Lankapatuna Samudragiri Viharaya (ලංකාපටුන සමුද්‍රගිරි විහාරය) is a Buddhist temple situated in the Trincomalee District, Eastern province of Sri Lanka. This temple which is situated near the ocean near the historic Port of Lankapatuna where Prince Dantha and Princess Hemamala set foot in Sri Lanka bringing the Sacred Tooth Relic of the Buddha. The ruins of the ancient Temple has been heavily damaged by the civil war and tsunami but ruins of an ancient Dageba, Korawak Gal (a type of ancient balustrades), a pond and other ruins of the ancient temple scattered around an area of 50 acres are still visible but a new Temple complex has been built near the ancient Temple's ruins.

== History ==
Lankapatuna was an ancient port in Sri Lanka notable for being the location where the Tooth Relic of Buddha was brought to Sri Lanka in the 4th century AD. In order to the protect the relic from a losing war the Kalinga ruler, King Guhasiva sent the relic at the hands of Prince Dantha and Princess Hemamala who left India from Tamralipta and sailed to the port of Lankapatuna which was situated at a straight line from Tamralipta.

The Samudragiri temple is believed to have been built near the entrance of the port for the worship of merchants and travellers.

=== Modern History ===
In 1975, the Buddhist monk Sumedhamkara claimed a Hindu temple had been built near the site and complained of damage done to the Buddhist ruins.
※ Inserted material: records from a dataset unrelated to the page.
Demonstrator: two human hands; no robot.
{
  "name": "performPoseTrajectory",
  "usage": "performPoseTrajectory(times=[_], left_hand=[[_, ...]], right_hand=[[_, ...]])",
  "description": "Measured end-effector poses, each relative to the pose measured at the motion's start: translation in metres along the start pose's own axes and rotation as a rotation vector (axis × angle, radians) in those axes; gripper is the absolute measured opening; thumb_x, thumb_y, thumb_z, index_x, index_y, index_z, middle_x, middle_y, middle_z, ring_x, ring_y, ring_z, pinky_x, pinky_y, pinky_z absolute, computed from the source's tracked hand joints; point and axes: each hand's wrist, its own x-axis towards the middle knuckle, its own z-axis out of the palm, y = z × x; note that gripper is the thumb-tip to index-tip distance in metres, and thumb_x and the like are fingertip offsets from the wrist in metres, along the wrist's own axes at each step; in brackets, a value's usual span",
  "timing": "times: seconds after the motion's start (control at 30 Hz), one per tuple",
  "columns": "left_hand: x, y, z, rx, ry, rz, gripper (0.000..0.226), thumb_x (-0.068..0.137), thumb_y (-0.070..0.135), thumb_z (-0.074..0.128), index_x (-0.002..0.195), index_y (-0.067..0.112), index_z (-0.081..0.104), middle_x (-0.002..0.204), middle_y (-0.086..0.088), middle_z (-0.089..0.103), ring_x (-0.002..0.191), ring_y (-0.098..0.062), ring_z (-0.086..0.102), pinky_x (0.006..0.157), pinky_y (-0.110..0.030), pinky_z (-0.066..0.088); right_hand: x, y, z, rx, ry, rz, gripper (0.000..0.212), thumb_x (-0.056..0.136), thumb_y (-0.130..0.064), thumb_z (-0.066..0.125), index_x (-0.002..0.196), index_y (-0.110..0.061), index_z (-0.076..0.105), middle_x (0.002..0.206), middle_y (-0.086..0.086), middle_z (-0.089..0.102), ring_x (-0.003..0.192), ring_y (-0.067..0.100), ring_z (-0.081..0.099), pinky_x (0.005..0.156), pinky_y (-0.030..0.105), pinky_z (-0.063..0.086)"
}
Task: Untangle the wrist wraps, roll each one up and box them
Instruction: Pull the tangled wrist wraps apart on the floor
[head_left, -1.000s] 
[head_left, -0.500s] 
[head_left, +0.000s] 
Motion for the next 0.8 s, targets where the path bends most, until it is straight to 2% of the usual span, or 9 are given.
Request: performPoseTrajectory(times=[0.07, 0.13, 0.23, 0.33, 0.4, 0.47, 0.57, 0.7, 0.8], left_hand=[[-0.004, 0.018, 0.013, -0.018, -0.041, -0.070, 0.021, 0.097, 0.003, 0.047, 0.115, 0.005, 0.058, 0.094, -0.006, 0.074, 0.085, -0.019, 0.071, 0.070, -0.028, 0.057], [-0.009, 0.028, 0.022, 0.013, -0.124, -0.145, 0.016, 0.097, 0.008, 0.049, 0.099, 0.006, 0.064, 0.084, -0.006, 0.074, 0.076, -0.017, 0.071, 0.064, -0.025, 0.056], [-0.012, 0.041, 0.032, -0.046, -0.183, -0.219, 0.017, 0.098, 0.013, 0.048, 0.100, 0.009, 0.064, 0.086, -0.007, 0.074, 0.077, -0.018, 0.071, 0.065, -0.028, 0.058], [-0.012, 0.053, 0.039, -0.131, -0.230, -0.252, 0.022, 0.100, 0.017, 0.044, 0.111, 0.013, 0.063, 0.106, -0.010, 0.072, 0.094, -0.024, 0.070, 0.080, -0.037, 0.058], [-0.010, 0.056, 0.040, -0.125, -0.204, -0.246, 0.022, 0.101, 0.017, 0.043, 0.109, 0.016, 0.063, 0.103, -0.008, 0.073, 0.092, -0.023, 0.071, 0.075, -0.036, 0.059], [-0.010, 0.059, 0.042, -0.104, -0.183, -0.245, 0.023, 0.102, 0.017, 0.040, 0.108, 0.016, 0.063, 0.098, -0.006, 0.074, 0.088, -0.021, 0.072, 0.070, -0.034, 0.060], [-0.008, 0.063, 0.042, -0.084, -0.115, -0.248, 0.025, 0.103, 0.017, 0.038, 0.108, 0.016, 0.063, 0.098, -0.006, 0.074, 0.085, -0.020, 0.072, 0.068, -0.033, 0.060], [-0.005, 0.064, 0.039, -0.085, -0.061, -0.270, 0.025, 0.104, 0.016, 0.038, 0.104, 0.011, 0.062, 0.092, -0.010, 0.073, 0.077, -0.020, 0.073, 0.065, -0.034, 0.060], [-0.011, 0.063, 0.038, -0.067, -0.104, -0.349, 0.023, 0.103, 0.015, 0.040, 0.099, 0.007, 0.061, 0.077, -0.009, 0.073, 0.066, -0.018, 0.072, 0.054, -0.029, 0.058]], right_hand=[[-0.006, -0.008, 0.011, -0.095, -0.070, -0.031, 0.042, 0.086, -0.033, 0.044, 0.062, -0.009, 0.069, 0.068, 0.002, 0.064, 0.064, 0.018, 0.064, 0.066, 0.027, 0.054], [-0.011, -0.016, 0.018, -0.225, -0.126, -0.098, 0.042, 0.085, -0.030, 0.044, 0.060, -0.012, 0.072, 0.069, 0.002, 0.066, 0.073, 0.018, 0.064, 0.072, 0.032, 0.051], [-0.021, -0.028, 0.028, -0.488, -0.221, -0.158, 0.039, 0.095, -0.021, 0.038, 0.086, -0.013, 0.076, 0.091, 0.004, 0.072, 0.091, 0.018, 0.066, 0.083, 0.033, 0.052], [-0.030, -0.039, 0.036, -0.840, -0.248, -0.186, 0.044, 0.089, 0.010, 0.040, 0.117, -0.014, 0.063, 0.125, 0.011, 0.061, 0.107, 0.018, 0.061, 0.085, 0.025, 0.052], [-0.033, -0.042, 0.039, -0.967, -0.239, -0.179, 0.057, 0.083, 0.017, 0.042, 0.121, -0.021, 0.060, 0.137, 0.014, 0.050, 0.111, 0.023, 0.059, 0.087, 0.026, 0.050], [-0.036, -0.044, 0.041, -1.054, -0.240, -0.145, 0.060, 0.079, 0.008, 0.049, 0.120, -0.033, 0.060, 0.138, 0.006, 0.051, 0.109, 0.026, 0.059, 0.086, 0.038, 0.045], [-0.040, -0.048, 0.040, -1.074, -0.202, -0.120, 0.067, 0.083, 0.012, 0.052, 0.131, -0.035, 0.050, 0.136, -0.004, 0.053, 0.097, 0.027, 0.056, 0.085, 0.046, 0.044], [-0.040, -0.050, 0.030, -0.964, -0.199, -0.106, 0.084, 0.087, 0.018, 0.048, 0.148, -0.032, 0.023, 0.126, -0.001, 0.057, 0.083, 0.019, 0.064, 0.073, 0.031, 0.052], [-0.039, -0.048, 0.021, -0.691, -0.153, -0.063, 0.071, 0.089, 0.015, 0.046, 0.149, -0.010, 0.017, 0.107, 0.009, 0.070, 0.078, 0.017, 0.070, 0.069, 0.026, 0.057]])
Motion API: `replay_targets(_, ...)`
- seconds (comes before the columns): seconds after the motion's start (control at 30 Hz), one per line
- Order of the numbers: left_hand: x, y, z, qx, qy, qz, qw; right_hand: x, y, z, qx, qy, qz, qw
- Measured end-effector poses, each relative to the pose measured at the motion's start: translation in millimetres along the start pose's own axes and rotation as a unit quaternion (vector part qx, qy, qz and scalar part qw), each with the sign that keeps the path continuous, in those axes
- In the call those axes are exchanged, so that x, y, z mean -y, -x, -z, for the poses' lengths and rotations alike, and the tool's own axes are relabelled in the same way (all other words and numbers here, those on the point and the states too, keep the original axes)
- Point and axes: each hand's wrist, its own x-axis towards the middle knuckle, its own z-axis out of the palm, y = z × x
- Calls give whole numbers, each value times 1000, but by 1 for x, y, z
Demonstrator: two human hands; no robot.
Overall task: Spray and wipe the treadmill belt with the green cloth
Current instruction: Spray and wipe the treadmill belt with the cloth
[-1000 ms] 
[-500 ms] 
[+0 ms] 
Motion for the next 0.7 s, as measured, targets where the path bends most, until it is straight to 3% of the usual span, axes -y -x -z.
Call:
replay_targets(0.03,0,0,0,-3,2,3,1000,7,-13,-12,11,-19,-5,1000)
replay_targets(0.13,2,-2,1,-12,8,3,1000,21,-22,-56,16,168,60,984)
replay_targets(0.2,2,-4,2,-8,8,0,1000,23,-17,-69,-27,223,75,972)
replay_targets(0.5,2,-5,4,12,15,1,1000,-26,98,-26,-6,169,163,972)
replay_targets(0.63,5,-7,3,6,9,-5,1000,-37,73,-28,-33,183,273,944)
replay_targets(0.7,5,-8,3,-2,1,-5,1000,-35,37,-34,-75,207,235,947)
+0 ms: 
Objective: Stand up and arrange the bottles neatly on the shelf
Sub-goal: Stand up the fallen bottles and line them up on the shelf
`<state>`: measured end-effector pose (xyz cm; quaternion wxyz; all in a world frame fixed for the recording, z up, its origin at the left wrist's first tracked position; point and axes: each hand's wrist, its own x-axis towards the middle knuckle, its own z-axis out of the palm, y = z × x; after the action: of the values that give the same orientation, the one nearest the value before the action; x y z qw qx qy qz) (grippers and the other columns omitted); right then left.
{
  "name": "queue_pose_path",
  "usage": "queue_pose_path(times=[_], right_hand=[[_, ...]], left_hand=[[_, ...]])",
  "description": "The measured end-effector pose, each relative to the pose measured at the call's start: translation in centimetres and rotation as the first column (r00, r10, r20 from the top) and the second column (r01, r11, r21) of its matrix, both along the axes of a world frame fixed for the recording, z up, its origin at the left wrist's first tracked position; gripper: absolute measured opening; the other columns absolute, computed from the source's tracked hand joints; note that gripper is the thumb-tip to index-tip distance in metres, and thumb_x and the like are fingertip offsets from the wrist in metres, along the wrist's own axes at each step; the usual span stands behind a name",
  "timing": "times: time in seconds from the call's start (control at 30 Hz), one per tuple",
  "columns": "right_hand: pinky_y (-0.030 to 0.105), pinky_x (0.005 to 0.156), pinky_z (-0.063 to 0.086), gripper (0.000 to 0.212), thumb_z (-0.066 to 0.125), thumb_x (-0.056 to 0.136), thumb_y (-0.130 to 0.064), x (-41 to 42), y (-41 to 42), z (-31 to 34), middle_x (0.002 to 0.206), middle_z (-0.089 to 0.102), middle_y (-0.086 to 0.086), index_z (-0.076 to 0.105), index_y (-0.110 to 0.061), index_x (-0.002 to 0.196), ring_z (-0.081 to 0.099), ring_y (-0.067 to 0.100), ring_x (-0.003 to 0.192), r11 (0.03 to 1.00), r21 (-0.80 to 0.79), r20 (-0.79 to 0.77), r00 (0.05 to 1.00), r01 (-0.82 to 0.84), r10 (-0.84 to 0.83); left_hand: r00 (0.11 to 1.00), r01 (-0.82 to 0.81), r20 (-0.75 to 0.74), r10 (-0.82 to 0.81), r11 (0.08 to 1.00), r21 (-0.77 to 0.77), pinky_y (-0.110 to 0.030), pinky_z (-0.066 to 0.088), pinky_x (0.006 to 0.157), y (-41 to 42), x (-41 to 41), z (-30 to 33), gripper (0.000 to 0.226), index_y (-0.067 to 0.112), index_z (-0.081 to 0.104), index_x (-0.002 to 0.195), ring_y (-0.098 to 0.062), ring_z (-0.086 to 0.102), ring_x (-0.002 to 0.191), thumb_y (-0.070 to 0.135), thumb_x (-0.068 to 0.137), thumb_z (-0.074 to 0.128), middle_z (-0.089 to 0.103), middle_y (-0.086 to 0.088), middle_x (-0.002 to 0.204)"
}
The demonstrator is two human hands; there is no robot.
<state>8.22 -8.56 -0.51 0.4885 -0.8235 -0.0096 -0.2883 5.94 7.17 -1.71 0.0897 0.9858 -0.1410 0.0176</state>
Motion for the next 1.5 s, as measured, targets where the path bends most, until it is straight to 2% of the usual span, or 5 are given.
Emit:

Further in the late 90s and early 2000s the separatist militant Liberation Tigers of Tamil Eelam (LTTE) used the area as a communication center and demolished a stony rock with six epigraphs to fix a LTTE radio transmission tower, the LTTE also built a kovil at the site in 2003 and a Sea Tiger base. However, after the end of the war the military defeated the LTTE and demolished both LTTE structures and began building a new temple complex.

In 2017 a new 150m long bridge across the lagoon to the temple complex was opened by President Maithripala Sirisena alongside the leader of the Tamil National Alliance R.Sampanthan.